Task requirements: If a line of the data below contains the string "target", copy it into your answer.

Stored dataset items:
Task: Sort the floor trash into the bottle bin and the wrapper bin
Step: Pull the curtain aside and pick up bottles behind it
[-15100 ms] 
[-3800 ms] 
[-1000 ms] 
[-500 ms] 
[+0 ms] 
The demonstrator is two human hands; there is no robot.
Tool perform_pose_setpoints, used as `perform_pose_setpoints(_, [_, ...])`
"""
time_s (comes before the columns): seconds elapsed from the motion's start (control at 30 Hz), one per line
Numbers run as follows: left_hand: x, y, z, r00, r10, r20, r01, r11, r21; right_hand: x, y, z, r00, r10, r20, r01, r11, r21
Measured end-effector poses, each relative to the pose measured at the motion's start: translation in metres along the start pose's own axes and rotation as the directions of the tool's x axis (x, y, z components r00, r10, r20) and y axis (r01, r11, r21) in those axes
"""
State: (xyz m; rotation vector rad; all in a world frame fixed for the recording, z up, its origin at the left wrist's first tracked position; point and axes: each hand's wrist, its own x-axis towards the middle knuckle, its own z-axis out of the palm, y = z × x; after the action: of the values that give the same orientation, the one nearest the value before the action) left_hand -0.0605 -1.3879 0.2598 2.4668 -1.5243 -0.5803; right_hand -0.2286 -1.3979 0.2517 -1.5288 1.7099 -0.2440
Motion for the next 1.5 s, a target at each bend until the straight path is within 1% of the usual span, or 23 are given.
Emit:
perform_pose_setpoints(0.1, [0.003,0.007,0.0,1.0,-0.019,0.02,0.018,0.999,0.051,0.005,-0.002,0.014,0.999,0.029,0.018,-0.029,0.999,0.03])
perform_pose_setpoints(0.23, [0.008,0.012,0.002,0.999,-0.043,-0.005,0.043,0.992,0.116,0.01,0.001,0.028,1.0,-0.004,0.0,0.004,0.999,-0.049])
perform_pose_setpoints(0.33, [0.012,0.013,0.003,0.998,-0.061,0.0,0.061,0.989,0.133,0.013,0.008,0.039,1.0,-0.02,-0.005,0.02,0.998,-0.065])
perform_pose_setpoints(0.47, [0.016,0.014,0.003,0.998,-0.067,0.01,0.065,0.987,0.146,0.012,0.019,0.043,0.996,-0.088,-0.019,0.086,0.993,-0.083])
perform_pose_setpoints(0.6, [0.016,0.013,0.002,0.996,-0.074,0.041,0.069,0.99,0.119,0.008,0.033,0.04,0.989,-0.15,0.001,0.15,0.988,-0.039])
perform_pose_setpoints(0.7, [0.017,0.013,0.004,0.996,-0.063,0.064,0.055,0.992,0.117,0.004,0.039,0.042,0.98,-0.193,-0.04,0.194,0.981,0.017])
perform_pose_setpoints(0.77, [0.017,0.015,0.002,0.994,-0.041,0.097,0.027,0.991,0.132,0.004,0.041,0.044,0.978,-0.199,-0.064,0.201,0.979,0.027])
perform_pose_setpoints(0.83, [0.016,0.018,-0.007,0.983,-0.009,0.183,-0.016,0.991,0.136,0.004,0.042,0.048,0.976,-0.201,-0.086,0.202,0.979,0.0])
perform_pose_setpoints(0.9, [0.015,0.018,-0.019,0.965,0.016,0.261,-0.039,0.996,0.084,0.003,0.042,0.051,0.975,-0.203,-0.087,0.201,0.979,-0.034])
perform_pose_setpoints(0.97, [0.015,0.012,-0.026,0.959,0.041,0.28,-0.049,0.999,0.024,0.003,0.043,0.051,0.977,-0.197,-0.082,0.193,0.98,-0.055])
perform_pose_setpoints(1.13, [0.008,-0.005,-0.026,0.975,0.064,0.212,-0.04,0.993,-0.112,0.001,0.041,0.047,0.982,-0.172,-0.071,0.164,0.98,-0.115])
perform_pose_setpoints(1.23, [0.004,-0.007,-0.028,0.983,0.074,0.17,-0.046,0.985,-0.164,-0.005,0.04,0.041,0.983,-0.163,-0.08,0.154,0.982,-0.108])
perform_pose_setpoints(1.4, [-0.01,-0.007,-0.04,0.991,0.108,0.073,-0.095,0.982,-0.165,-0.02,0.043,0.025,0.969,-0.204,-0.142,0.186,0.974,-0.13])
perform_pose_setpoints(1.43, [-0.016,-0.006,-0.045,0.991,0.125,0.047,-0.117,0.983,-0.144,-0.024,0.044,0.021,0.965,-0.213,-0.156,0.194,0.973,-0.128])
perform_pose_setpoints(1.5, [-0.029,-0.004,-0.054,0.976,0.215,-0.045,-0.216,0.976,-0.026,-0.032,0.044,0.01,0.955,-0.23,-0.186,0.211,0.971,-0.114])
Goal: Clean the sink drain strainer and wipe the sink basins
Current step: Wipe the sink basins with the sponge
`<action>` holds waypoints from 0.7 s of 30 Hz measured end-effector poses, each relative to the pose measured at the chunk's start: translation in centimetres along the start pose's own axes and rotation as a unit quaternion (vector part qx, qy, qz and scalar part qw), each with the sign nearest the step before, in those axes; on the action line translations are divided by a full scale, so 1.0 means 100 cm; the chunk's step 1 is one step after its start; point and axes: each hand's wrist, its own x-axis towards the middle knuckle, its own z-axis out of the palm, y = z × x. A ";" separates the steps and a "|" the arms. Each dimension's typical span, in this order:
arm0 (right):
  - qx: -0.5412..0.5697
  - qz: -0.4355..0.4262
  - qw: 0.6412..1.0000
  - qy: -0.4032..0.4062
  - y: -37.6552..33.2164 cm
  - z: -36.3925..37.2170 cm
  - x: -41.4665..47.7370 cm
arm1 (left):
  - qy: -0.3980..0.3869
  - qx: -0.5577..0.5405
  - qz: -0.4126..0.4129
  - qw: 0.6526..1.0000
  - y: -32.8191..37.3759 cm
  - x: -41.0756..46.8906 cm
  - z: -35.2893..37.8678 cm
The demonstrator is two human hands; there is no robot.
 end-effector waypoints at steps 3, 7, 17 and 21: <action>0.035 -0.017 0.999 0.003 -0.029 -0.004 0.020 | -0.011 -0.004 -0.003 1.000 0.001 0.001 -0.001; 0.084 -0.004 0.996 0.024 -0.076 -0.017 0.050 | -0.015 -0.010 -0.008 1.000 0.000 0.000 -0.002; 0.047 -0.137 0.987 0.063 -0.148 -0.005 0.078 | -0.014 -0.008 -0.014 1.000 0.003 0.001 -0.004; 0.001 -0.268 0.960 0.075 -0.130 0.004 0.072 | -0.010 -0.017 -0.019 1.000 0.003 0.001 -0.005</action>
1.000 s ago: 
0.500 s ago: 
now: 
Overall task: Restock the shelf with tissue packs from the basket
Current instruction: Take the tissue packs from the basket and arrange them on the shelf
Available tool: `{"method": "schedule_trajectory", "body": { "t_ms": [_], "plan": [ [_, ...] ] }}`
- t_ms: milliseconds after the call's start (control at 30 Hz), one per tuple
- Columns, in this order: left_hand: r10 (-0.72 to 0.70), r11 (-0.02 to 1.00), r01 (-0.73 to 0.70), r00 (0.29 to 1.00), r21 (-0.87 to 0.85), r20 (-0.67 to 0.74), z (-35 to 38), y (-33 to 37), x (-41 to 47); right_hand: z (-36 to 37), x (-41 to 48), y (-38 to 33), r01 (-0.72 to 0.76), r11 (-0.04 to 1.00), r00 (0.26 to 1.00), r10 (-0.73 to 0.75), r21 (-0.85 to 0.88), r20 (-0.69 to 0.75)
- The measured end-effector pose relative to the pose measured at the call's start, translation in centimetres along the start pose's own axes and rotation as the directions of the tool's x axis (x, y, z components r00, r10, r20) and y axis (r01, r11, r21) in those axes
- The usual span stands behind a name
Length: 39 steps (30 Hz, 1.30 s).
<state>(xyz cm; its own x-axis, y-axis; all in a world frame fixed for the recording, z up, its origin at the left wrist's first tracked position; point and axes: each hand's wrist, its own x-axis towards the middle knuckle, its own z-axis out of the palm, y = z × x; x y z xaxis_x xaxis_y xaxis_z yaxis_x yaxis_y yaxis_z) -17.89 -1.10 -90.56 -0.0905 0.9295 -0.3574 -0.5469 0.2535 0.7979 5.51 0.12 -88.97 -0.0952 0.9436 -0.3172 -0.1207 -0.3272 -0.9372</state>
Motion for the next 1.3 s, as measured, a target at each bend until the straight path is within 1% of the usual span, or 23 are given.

Task answer:
Motion for the next 1.5 s, a target at each bend until the straight path is within 1% of the usual span, or 23 are given.
Motion for the next 1.3 s, as measured, a target at each bend until the straight path is within 1% of the usual span, or 23 are given.

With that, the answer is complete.